Eccentric muscle training in cardiac rehabilitation: randomized controlled trial to evaluate effectiveness and feasibility in heart failure patients with reduced ejection fraction. 01/07/2022 - 31/12/2023

Abstract

Sarcopenia, which means loss of muscle mass and function, is an independent predictor of death in heart failure patients with reduced ejection fraction (HFrEF). Traditionally, dynamic resistance training is used to counter muscle loss and is characterized by a concentric phase (=shortening) and an eccentric phase (lengthening) causing movement of the limb. Since muscle strength and muscle mass increase more with eccentric training than conventional concentric training without greater cardiorespiratory demands, this modality seems promising in heart failure patients.

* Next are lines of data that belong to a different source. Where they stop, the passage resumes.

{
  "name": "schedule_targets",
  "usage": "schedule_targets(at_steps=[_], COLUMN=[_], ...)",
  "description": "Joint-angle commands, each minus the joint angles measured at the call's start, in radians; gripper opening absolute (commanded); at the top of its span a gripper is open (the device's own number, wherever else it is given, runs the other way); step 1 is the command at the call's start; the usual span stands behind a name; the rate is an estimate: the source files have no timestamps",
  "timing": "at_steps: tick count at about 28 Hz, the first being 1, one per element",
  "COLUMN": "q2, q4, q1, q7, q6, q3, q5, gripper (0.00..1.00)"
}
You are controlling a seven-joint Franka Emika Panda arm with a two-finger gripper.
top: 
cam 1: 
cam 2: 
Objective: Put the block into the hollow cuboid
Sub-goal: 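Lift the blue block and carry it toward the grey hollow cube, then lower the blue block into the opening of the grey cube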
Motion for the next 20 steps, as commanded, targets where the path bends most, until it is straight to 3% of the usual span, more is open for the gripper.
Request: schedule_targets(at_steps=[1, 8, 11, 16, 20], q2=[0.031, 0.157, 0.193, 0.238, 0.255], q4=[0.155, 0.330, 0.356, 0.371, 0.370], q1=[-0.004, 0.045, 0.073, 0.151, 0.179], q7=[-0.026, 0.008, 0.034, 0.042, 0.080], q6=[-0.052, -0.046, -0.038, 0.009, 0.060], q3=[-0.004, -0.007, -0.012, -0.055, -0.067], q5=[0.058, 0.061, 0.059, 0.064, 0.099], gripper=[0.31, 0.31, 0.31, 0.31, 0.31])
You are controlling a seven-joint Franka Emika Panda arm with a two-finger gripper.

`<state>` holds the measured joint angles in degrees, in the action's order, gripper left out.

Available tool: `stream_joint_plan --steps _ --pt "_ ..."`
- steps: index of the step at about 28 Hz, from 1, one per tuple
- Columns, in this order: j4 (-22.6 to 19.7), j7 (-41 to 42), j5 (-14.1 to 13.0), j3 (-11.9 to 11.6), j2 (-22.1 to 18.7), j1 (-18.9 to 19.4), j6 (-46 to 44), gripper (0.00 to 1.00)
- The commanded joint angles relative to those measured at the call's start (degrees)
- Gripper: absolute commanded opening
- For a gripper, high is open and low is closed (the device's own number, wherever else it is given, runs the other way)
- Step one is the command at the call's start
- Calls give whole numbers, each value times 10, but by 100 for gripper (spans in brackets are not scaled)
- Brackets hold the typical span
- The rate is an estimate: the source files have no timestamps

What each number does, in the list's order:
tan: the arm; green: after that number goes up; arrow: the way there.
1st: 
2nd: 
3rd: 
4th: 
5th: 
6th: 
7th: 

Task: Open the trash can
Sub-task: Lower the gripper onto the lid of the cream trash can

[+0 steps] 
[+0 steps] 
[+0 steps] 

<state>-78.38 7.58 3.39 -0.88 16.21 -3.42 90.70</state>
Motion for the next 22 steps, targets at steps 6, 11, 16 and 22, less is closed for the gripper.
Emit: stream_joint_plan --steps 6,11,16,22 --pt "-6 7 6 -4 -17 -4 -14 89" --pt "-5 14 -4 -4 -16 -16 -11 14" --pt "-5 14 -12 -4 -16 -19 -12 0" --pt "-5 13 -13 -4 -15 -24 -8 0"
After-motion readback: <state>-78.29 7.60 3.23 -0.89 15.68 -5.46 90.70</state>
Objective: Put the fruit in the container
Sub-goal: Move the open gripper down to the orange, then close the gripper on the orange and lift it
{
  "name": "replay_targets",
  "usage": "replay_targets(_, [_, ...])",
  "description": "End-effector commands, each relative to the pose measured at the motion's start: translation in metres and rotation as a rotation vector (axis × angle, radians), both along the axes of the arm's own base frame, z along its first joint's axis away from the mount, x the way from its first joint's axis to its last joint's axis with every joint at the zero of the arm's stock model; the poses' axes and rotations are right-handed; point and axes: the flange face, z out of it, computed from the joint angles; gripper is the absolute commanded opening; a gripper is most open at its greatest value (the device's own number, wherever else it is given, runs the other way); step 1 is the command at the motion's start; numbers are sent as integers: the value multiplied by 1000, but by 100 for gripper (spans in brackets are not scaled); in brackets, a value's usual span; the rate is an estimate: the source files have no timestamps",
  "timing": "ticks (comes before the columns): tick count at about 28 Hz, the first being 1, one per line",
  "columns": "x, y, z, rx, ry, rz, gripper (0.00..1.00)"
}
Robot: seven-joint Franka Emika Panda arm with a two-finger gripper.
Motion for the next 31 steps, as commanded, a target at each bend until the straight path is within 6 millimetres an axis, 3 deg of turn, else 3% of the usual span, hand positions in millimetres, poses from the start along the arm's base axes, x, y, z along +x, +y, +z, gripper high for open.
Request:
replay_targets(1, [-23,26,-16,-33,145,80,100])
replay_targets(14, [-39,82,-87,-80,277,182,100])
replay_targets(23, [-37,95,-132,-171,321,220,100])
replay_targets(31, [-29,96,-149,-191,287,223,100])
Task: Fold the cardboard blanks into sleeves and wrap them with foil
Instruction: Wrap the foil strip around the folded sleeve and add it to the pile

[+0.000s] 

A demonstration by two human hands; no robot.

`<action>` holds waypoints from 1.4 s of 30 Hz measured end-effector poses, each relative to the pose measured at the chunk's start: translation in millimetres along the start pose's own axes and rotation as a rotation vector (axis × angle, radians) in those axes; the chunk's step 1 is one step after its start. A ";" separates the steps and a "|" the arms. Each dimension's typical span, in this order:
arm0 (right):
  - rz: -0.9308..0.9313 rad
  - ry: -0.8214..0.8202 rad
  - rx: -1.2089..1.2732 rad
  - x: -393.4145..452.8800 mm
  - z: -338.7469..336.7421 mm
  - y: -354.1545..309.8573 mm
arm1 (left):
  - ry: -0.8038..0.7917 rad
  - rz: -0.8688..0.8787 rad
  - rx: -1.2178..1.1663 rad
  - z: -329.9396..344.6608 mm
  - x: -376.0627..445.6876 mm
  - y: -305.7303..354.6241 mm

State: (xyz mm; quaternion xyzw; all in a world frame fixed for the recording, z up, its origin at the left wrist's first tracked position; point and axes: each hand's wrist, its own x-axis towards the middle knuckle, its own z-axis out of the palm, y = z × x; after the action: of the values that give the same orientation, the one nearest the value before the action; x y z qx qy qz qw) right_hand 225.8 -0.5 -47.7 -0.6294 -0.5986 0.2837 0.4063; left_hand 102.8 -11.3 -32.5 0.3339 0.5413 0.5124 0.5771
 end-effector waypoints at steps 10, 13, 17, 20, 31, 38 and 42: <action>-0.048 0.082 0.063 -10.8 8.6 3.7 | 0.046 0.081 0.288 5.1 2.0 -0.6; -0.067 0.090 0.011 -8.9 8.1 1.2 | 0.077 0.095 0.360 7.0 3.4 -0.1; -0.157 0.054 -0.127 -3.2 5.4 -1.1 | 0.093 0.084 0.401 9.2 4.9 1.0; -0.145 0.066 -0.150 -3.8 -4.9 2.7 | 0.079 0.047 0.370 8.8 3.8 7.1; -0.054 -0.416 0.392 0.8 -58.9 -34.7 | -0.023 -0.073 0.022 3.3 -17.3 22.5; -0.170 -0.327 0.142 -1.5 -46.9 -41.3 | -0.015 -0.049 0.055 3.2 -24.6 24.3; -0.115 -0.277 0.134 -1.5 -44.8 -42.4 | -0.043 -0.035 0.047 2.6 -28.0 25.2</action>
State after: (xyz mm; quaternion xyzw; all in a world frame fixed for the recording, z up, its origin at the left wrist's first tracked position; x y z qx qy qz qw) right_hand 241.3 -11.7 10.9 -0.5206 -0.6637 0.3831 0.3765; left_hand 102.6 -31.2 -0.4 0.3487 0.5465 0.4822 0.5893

In this blinded randomized controlled trial, the effectivity and feasability of eccentric training will be assessed in heart failure patients. Forty patients with HFrEF will be randomly assigned to a Control Group (traditional resistance training + aerobic training) or an Intervention Group (eccentric training + aerobic training). Primary outcome parameters are exercise capacity (VO2 peak), muscle strength and muscle mass. It is hypothesized that greater muscle strength and muscle mass will be obtained in the eccentric training group in comparison with traditional resistance training. This better outcome will influence VO2 peak.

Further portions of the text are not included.